Sleigh

To this point we have more or less taken for granted that the computing components of the ensemble were just there. One could appeal to an external mechanism for launching and managing processes, but because this is so fundamental NWS includes its own, Sleigh. Sleigh also provides functionality to handle certain kinds of “embarrassingly parallel” master/worker-style problems directly, absolving the user from any direct engagement with NWS.

Preliminaries

Have to have ssh access to worker nodes.
- ssh-keygen -t dsa (no pass phrase unless you want to use ssh-agent).
- cp ~/.ssh/id_dsa.pub ~/.ssh/authorized_keys
- Populate .ssh/known_hosts Easiest way: just log in once to the hosts that you will use.

Test:

 	for n in hippo newt python rhino; do ssh $n hostname; done

Setup correct environment:

#As usual:
export PYTHONPATH=~/myInstalls/python/lib/python

#Needed to find start up scripts:
export PATH=~/myInstalls/python/bin:$PATH

Sleigh proper

Simplest scenario:

>>> from nws.sleigh import Sleigh, sshcmd
>>> s = Sleigh()

This creates three “generic” workers. Let's see where the processes are actually running:

>>> from socket import gethostname
>>> s.eachWorker(gethostname)
['newt', 'newt', 'newt']

eachWorker runs the specified function once on each worker process. We see, not surprisingly, that by default the three worker processes are started on the local machine (why three? (i) good test number; (ii) two CPUs with two cores are common on clusters and they or quad cores will soon be common on desktops).

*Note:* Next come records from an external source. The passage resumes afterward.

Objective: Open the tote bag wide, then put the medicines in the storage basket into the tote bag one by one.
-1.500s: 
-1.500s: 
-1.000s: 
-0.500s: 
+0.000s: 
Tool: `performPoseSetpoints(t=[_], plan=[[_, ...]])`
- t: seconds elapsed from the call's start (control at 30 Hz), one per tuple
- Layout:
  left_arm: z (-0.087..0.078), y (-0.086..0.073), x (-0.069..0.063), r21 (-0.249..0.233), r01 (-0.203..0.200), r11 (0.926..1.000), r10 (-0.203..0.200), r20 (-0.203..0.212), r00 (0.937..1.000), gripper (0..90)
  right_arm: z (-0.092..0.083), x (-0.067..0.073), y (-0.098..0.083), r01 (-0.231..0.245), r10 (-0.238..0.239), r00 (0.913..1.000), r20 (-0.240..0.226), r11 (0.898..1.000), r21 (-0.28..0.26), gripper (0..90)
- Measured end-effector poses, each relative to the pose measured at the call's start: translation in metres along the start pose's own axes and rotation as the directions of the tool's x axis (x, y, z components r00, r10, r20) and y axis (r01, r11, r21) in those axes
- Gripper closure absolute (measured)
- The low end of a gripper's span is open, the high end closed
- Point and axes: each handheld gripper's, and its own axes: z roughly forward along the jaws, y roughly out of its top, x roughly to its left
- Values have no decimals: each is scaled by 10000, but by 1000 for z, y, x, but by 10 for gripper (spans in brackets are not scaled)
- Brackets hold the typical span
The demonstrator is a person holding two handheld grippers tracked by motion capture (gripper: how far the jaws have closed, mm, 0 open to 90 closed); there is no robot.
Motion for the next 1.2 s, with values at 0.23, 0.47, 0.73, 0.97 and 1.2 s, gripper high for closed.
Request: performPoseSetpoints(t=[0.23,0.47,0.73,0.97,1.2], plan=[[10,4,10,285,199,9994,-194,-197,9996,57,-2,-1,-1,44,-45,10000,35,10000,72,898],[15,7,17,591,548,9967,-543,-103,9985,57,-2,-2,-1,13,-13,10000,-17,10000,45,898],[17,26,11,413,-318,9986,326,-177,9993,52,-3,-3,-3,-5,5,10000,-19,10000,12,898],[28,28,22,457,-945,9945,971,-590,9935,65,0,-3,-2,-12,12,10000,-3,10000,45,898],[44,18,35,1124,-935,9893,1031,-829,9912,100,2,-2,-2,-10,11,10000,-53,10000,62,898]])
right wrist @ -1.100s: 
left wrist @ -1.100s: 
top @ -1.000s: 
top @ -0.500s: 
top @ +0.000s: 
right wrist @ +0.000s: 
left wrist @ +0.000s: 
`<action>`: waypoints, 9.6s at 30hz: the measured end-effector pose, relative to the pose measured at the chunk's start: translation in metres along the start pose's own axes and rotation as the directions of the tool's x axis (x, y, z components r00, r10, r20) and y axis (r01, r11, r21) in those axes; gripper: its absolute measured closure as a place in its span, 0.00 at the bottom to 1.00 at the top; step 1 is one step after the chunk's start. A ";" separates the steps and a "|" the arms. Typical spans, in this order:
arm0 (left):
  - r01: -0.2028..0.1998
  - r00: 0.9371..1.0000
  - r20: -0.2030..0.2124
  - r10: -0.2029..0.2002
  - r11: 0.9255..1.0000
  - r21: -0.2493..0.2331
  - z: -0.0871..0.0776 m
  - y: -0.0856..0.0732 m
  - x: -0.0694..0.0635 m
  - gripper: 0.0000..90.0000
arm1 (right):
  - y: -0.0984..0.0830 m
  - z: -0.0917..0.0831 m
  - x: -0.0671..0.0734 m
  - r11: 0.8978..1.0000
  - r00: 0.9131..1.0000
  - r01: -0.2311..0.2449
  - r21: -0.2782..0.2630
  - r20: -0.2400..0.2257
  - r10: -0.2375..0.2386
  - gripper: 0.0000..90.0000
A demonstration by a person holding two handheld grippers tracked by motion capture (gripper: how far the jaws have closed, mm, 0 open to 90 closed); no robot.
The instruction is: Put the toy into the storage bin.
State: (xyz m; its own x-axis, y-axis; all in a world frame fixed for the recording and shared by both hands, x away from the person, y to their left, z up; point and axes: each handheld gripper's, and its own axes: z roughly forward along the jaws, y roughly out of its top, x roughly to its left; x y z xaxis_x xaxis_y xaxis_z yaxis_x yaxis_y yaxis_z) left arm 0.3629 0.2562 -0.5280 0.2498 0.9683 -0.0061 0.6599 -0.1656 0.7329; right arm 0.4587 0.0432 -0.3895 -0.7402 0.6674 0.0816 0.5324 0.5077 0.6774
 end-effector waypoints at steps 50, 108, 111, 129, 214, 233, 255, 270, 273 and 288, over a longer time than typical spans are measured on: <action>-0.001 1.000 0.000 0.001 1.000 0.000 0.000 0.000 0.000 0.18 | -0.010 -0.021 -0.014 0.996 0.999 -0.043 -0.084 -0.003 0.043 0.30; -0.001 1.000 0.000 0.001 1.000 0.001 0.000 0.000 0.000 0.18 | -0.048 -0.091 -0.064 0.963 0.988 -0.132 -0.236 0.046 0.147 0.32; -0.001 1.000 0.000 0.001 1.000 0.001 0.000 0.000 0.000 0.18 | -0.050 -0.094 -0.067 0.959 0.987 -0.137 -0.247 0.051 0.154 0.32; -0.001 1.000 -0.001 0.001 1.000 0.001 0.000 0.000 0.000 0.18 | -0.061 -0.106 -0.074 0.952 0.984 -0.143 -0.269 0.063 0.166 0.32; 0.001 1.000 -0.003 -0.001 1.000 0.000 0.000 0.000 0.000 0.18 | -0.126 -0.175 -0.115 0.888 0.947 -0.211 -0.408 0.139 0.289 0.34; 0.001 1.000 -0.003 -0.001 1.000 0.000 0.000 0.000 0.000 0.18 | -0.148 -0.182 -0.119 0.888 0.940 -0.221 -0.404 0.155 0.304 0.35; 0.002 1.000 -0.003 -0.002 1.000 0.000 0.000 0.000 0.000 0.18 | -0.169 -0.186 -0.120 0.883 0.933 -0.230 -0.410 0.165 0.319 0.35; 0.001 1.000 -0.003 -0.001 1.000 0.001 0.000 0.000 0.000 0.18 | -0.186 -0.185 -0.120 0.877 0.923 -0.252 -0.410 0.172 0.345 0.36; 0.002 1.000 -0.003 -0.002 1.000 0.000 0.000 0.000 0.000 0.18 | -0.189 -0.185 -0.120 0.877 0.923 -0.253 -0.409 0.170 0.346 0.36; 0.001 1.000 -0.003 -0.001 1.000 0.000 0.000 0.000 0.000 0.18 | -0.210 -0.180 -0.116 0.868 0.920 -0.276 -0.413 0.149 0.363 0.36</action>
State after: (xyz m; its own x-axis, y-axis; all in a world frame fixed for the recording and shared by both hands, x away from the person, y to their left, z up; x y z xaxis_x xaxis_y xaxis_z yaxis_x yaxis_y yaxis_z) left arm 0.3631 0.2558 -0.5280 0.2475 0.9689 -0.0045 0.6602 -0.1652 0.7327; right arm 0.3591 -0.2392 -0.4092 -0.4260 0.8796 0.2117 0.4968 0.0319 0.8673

Obviously, we would like to be able to use other machines too. So let's shut this down, and try something a little different.

>>> s.stop()
>>> s = Sleigh(nodeList=['hippo', 'newt', 'python', 'rhino'], launch=sshcmd)
>>> s.eachWorker(gethostname)
['rhino', 'hippo', 'newt', 'python']

To take a peek under the covers for more details, browse around with the web interface.

Note that eachWorker is not usually run to carry out a computation per se, so no effort is made to return the results in any particular order. E.g.:

>>> s.eachWorker(gethostname)
['python', 'hippo', 'rhino', 'newt']

We can use eachWorker to build up appropriate state and to start compute servers (a bit like a specialized Linda eval).

We can use a sleigh to carry out a master/worker-style computation by using eachElem. This method takes a function and a list, and returns a list of the results of applying the function to each element in the input list.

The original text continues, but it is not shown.